Several states, as well as the District of Columbia, have their own estate taxes as of tax year 2021, separate from the federal tax. Their value thresholds can vary considerably from the federal level. Check with a local attorney to find out whether your state is one of them and whether you have anything to worry about tax-wise at the state level.

Inheritance Tax Consequences

An estate tax is based on a percentage of the value of the decedent's overall estate, and it's normally payable by the estate. An inheritance tax is levied only against a specific gift or bequest, and it's payable by the person who receives the asset, not the estate. Some decedents leave instructions that their estates should pay any inheritance taxes due, in order to take the burden off the beneficiary.

The good news is that there's no inheritance tax at the federal level, and only some states impose one. The laws of the state where the account owner lived at the time of their death would dictate whether their heir(s) would be required to pay inheritance tax on the account.

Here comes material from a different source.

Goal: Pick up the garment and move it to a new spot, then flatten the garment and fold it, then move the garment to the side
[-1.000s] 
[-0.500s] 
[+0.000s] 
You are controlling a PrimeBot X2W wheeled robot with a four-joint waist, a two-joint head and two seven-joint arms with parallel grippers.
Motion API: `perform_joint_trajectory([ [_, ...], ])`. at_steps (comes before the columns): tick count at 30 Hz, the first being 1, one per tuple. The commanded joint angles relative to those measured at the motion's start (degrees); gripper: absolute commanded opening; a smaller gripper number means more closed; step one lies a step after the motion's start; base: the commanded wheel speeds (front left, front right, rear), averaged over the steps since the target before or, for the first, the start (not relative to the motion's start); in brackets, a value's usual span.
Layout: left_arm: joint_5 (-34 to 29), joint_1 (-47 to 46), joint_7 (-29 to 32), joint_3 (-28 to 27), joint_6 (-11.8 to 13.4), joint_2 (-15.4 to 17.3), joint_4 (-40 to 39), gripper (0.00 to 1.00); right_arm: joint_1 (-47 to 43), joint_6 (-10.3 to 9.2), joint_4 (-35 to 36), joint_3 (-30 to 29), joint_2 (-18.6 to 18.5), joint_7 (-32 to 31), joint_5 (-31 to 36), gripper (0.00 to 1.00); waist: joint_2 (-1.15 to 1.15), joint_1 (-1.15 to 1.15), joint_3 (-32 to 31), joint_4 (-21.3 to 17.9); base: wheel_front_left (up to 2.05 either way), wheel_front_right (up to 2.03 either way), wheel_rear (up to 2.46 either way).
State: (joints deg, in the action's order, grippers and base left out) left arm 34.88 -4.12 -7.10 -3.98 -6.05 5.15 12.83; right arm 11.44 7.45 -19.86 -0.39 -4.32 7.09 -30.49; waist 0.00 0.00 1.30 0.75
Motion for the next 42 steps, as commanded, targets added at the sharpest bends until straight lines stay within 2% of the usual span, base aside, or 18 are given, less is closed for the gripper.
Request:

Inheritance tax rates typically depend on how closely you were related to the decedent. Spouses typically inherit tax-free. Immediate kin pay a reduced percentage, so you would owe less if the account's co-owner had been your parent. Unrelated beneficiaries pay the highest rates.

Do You Have to Pay Any of the Joint Owner's Final Bills?

The answer to this question is a resounding no. The decedent's probate estate is responsible for paying off their final bills and debts. An account with rights of survivorship bypasses the probate estate and moves directly to the surviving account holder, so the money never becomes available to the estate to pay the decedent's final bills and expenses. 

The only exception to this rule is if the account co-owner also happened to co-sign on one or more of the debts in question. Consumer law trumps estate law in those cases, and you would be responsible for paying off those particular debts, because you agreed to do so when you and the decedent took them on. The same would be the case if your co-owner were alive but simply stopped paying on those accounts. Liability for the debts would automatically shift to you. 

The Bottom Line

If you have a joint account, and your co-owner dies, you will likely assume full ownership of the account. That's because most accounts are automatically set up as "Joint With Rights of Ownership." If you aren't sure, you can contact your bank or financial institution to find out the status of your account.

While a joint owner would likely receive full ownership of the account, it doesn't mean they'd be responsible for paying the decedent's debts. However, there may be income tax, estate tax, or inheritance tax consequences, depending on the situation.

Frequently Asked Questions (FAQs)

Are the assets frozen if someone on a joint bank account dies?

No. Any remaining assets automatically transfer to the other accountholder, so long as the account is set up that way, which most are. Check with the financial institution if you're uncertain.

Can you set up a joint bank account with non-family members?

Yes. You can establish a joint account with any individual you choose, including a friend or business associate. The money is owned equally by both parties.